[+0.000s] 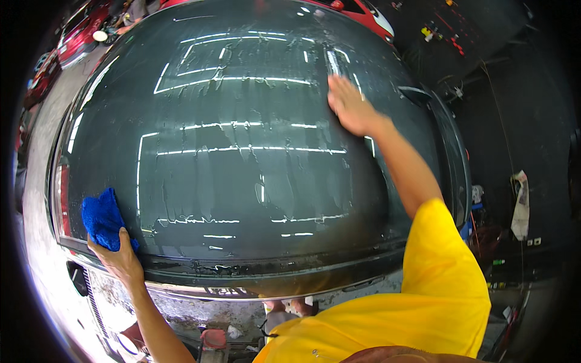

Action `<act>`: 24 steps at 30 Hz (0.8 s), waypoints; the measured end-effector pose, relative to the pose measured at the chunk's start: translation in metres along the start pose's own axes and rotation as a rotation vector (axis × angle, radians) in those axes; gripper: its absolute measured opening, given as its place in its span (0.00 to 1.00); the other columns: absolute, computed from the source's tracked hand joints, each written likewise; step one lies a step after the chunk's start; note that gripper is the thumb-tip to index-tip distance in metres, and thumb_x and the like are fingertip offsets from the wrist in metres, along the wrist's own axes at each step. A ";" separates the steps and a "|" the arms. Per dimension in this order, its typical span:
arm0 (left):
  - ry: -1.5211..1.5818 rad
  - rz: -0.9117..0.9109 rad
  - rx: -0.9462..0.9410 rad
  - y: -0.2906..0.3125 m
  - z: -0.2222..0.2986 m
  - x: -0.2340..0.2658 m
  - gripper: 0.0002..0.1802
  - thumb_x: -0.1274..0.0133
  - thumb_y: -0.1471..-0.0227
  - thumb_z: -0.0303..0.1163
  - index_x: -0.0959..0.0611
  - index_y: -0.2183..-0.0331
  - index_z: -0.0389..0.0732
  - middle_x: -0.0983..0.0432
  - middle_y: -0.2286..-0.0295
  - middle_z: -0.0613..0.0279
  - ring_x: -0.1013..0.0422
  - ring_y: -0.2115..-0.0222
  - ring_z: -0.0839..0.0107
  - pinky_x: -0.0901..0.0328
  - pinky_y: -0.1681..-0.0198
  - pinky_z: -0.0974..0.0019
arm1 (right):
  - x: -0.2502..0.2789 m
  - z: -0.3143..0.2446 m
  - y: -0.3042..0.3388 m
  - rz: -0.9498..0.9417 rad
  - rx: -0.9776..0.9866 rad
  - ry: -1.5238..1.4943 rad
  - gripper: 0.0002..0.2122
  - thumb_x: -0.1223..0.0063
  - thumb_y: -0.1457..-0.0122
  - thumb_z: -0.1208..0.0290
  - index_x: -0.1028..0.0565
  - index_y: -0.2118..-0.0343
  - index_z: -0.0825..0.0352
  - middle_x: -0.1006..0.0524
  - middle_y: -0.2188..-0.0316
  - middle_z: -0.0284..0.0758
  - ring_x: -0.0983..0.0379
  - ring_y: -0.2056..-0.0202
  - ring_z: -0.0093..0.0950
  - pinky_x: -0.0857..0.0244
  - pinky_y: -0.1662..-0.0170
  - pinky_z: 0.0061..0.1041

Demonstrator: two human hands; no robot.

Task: The person scrapes a white residue off a car's windshield using a small green scraper and wipes the surface with a blue cloth. They repeatedly alternate between scraping and wiping to remove the substance from the glass.

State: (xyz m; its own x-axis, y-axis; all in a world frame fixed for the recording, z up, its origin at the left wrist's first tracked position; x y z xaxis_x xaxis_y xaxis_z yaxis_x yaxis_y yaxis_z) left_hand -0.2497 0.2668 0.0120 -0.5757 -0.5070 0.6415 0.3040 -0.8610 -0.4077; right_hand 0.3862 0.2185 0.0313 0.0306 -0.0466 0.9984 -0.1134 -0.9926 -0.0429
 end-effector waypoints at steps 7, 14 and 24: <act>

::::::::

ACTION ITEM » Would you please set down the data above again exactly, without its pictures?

TASK ANSWER »
[+0.000s] 

Action `<act>`: 24 steps at 30 Hz (0.8 s), waypoints; the measured end-effector pose, relative to the pose measured at the chunk's start: translation in metres along the start pose's own axes and rotation as a rotation vector (axis × angle, radians) in those axes; gripper: its absolute measured opening, given as its place in its span (0.00 to 1.00); the other columns: absolute, computed from the source's tracked hand joints, each written likewise; step one lies a step after the chunk's start; note that gripper is the thumb-tip to index-tip distance in metres, and thumb_x and the like are fingertip offsets from the wrist in metres, along the wrist's own axes at each step. A ";" separates the steps and a "|" the arms. Per dimension in this order, its typical span:
arm0 (left):
  - ry: -1.5211..1.5818 rad
  - rz: -0.9117..0.9109 rad
  - rx: -0.9462..0.9410 rad
  - y: -0.2906..0.3125 m
  - z: -0.2222..0.2986 m
  - x: -0.2340..0.2658 m
  - gripper: 0.0002..0.1802
  - thumb_x: -0.1274..0.0133
  - thumb_y: -0.1471..-0.0227
  - thumb_z: -0.0303..0.1163
  - index_x: -0.0959..0.0611
  - index_y: -0.2183..-0.0331
  - index_z: -0.0389..0.0732
  - middle_x: -0.0983..0.0432
  - middle_y: -0.2286..-0.0295
  - middle_z: -0.0613..0.0279
  - ring_x: -0.1013..0.0422
  - ring_y: -0.2115..-0.0222
  - ring_z: -0.0839..0.0107
  - pinky_x: -0.0901..0.0328
  - pinky_y: -0.1681..-0.0198
  - pinky_z: -0.0974..0.0019
arm1 (right):
  - x: -0.2502..0.2789 m
  - z: -0.3143..0.2446 m
  - y: -0.3042..0.3388 m
  - rz: -0.9498..0.9417 rad
  - rx: -0.9776..0.9866 rad
  - ry: -1.5238..1.4943 rad
  - gripper: 0.0002..0.2122
  - thumb_x: -0.1223..0.0063
  - thumb_y: -0.1457..-0.0122
  - thumb_z: -0.1208..0.0290
  - index_x: -0.1028..0.0565
  - index_y: -0.2118..-0.0343
  - index_z: -0.0825..0.0352
  - middle_x: -0.1006..0.0524
  - middle_y: -0.2188..-0.0316
  - middle_z: -0.0284..0.0758
  - ring_x: -0.0983..0.0379
  - ring_y: -0.2056..-0.0202
  - ring_z: -0.0093..0.0950
  - pinky_x: -0.0857..0.0244
  - pinky_y: -0.1662..-0.0170
  - pinky_z: 0.0061..0.1041

Demonstrator: two human hands; no robot.

Task: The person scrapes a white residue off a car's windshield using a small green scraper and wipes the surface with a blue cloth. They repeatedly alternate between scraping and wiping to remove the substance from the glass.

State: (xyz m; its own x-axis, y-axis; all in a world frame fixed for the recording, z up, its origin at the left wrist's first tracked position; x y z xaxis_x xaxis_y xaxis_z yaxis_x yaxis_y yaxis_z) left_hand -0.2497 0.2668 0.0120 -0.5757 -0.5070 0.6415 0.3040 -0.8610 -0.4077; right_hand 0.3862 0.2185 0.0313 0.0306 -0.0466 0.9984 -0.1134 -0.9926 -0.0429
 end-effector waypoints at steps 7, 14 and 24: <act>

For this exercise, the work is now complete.